2017年2月24日金曜日

「ブライトン・ロック」(ネタバレあり)

「マリアンヌ」でブラッド・ピットが読んでいた小説、グレアム・グリーンの「ブライトン・ロック」を読んだ。(ネタバレありなので注意)
「マリアンヌ」を見る前に近くの図書館でグレアム・グリーン全集があるのを見つけ、数十年ぶりにグリーンを数冊借りて読んだのだけど、そのきっかけはスコセッシの「沈黙」を見たから。
遠藤周作のようにカトリックの神の存在にこだわる外国の作家といえばグレアム・グリーン、というのが頭にあったからだ(代表作「権力と栄光」はまさにそれ)。
で、「マリアンヌ」を見てから今度は「ブライトン・ロック」を読んだのだけど、これはなかなかすごい小説だった。
主人公は邪悪の化身のような17歳の少年ピンキー。カミソリと硫酸の小瓶を持ち、人を傷つけるのも殺すのも平気。罪悪感もない。大人のギャングとも張り合う。その彼が昔の仲間をブライトン・ロックという飴を使って殺す。
ブライトン・ロックというのはブライトンという海辺の町で売っている飴で、金太郎飴のようにどこを切ってもブライトンと書いてある棒状の飴。
検視では自然死とされたが、ピンキーを慕う16歳の少女ローズはある場面を目撃していて、殺人を疑われた場合、ピンキーにとって不利な証人となる。そこでピンキーはローズと結婚することを考える。妻は裁判で証人になれないからだ。
ローズはピンキーを愛しているが、ピンキーはまったく愛していない。彼は女が嫌いな男のようで、そうでなくても人を愛することなどない邪悪な少年。2人は結婚するが、ピンキーはローズが邪魔で、心中を持ちかけて彼女を殺そうとする。
ストーリーだけ書くとただの犯罪ものみたいだが、ローズはキリスト教の善と悪について考えていて、これがクライマックスから結末にかけての重要なテーマになる。
人間の本質は変わらない、ブライトン・ロックのどこをかじってもブライトンという文字が出てくる、という意味深なせりふもある。小説の語り口も文学的なレベルが高い。
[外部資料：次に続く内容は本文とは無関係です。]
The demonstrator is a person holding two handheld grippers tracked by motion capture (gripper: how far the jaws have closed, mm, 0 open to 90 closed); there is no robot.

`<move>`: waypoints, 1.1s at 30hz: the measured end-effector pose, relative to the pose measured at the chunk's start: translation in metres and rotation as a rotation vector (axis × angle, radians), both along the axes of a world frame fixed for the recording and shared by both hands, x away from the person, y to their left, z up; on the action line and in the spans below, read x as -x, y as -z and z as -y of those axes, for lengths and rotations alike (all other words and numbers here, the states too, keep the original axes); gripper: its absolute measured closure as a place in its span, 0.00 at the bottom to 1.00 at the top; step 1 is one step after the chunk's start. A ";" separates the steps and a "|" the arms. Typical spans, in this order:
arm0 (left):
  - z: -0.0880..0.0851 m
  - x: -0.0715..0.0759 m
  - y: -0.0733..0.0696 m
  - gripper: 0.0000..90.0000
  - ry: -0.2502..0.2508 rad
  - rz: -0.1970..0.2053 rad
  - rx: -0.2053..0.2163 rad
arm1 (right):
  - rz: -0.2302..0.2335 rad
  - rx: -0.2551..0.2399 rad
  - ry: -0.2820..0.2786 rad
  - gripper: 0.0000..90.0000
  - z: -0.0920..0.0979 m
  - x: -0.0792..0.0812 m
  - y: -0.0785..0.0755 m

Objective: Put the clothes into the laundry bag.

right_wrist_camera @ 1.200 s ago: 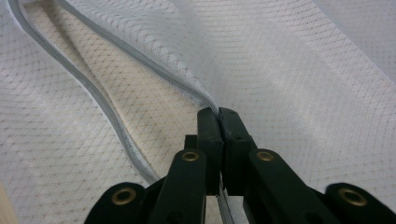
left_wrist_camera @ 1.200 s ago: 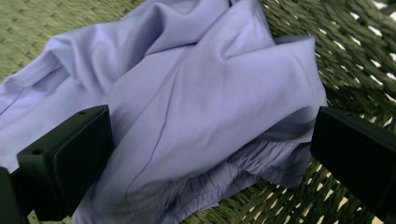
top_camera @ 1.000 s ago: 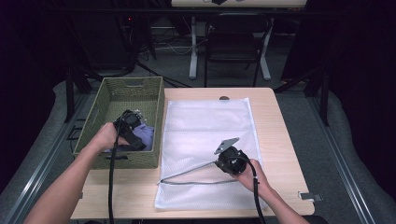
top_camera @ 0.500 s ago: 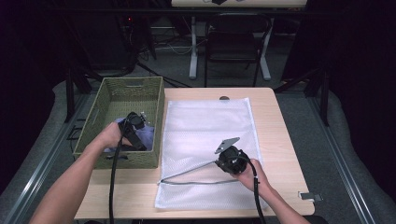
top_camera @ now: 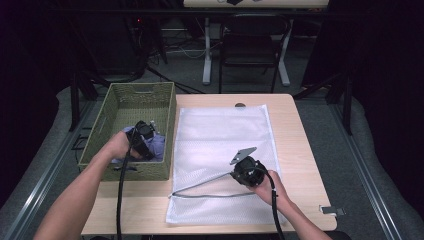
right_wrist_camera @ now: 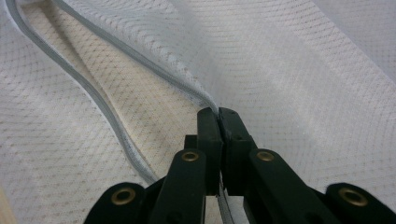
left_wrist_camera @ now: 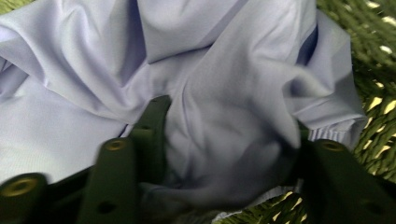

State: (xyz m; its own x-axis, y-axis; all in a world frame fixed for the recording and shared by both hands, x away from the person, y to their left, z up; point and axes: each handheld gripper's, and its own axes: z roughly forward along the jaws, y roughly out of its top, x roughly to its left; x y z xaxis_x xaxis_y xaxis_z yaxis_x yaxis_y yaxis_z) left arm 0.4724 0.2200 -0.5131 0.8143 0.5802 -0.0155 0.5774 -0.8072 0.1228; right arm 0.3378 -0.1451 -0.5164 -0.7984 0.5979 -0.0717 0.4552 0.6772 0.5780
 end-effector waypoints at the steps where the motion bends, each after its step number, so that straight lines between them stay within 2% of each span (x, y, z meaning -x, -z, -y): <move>1: 0.000 0.000 0.000 0.60 0.004 -0.001 -0.004 | 0.000 0.000 -0.001 0.98 0.000 0.000 0.000; 2: 0.000 0.000 0.000 0.67 0.005 -0.002 -0.003 | 0.000 0.000 0.000 0.98 0.000 0.000 0.000; 4: 0.000 0.000 0.000 0.70 0.003 -0.003 0.002 | -0.001 -0.001 0.000 0.98 0.000 0.000 0.000; 9: -0.002 0.001 -0.001 0.86 -0.008 -0.002 0.022 | -0.003 -0.004 0.005 0.98 0.001 0.000 0.000; 16: -0.006 0.006 -0.008 0.91 0.009 0.032 0.041 | -0.001 -0.002 0.005 0.98 0.001 0.000 0.000; 18: -0.010 0.008 -0.011 0.91 0.000 0.042 0.062 | -0.004 -0.005 0.005 0.98 0.001 0.000 0.000; 24: -0.017 0.011 -0.019 0.92 -0.008 0.061 0.093 | -0.005 -0.006 0.006 0.98 0.001 -0.001 0.000; 33: -0.026 0.016 -0.034 0.93 -0.015 0.089 0.117 | -0.004 -0.009 0.009 0.98 0.001 0.000 0.000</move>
State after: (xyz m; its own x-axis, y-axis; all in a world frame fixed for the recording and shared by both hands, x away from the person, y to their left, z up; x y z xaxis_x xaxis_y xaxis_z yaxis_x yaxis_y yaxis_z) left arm 0.4563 0.2458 -0.4788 0.8065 0.5911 -0.0120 0.5723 -0.7755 0.2668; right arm 0.3383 -0.1462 -0.5160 -0.7932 0.6057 -0.0631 0.4636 0.6677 0.5824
ピンキーの殺人に気づいた女性がローズに接近し、ピンキーはあなたを愛していない、と忠告する。ローズはピンキーが自分を愛していなくても自分が惚れているのだからいい、と思ったり、いや、彼は私を愛していると思ったり。
しかし、読者はピンキーがローズをまったく愛していないこと、むしろ、嫌いなくらいだとわかっている。しかも、ピンキーはレコードにその気持ちを録音してしまっているが、ローズは蓄音機を持っていないので聞けない。
ラスト、神父への告悔を終えたローズが(彼女は妊娠している)希望を抱いてある場所に向かうとき、読者はそこに悲劇があるのを知っているが、彼女は知らない。衝撃的な結末だ。
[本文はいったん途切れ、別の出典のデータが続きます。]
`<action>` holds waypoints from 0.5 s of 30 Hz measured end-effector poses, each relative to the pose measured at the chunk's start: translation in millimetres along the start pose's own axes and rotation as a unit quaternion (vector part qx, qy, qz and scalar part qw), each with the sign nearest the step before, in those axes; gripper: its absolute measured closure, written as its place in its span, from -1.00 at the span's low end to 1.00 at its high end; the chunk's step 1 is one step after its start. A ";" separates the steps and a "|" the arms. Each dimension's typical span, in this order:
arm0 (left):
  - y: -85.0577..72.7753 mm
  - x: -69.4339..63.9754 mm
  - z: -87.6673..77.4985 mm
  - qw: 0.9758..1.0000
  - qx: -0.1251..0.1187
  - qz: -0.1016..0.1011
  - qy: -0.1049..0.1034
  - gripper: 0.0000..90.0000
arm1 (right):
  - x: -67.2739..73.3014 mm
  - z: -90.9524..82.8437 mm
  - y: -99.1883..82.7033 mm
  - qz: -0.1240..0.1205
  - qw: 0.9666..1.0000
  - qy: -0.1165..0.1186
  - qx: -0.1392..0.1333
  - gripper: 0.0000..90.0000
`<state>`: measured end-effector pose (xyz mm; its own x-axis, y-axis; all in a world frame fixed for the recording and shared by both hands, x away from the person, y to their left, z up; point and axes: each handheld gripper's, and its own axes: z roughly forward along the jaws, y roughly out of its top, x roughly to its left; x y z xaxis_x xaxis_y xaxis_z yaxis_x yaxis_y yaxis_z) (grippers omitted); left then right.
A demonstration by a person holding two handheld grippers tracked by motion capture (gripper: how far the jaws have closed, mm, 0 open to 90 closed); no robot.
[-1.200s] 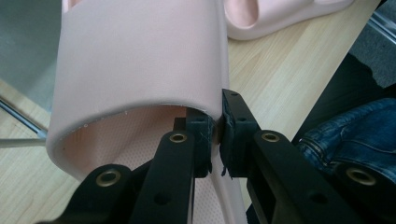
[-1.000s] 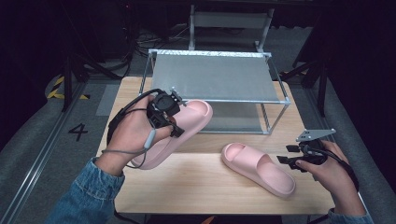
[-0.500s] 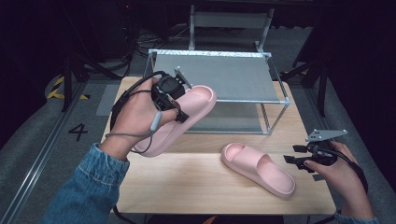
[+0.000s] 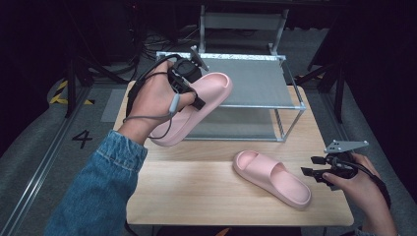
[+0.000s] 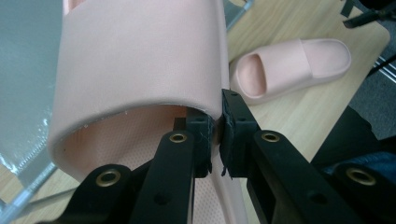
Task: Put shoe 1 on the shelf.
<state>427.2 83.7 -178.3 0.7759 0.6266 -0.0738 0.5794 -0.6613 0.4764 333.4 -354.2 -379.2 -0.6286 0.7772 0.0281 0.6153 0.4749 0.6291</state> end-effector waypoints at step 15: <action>31.7 30.3 24.1 0.998 -0.030 -0.054 0.029 0.83 | -1.7 -7.4 -9.2 0.008 1.000 -0.007 -0.004 -0.11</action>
<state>475.0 71.8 -186.5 0.6926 0.7171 -0.0775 0.6416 -0.5634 0.5204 325.3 -363.0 -379.3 -0.6119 0.7904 0.0283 0.6218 0.4586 0.6348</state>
「マリアンヌ」ではピット演じる主人公が、妻がドイツのスパイだと告げられる。妻がスパイなのかどうか、もしもスパイなら自分を愛しているのかどうか。カサブランカでの愛が、スパイの任務のための芝居だったのか、という疑問が当然あるだろう(その辺、描き方全然だめなんだけど)。
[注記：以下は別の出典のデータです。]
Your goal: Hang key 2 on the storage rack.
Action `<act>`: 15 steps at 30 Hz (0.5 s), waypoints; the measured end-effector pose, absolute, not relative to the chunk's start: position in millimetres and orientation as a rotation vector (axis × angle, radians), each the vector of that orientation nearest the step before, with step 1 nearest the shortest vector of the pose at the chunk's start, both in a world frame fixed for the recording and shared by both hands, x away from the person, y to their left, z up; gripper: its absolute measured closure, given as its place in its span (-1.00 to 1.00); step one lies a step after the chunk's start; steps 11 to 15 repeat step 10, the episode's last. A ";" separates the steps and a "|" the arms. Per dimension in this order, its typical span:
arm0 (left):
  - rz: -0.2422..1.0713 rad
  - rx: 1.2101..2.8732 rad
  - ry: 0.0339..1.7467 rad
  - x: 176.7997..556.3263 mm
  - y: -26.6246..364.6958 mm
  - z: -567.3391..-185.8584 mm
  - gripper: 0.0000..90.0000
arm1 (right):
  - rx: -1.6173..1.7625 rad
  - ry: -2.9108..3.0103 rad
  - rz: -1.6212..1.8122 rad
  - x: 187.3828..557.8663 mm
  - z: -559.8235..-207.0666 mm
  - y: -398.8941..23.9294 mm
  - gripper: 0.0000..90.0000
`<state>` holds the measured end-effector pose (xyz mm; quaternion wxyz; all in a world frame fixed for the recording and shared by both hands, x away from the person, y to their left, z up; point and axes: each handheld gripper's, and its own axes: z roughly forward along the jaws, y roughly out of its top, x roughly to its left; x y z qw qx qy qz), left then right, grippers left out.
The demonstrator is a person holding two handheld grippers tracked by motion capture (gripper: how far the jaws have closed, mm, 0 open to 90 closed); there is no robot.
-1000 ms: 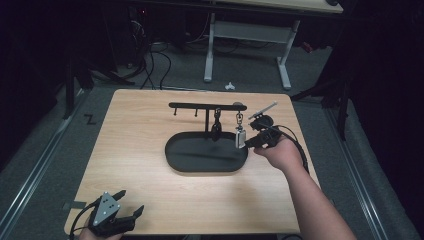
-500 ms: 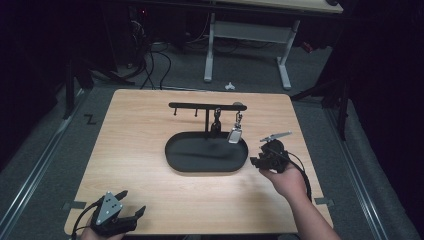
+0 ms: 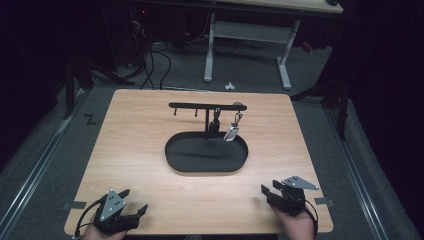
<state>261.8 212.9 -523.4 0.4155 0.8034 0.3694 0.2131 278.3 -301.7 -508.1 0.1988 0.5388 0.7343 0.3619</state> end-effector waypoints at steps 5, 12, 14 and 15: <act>0.540 2.024 0.926 262.5 208.3 -522.8 -0.54 | 1.529 2.022 1.035 280.2 -510.1 -306.0 0.00; 0.543 2.026 0.923 262.2 207.9 -522.0 -0.54 | 1.483 2.049 1.003 278.8 -511.7 -297.4 -0.02; 0.543 2.026 0.923 262.2 207.9 -522.0 -0.54 | 1.483 2.049 1.003 278.8 -511.7 -297.4 -0.02; 0.543 2.026 0.923 262.2 207.9 -522.0 -0.54 | 1.483 2.049 1.003 278.8 -511.7 -297.4 -0.02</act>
そして、夫婦が幼い娘に託した思いは、「ブライトン・ロック」のローズが期待した思いだ。ローズの期待は裏切られることが読者にはわかっている。
こんなふうに比べると、「マリアンヌ」がますますだめな映画になってしまうので、比べない方がよいだろう。
とにかくグレアム・グリーンはすごい。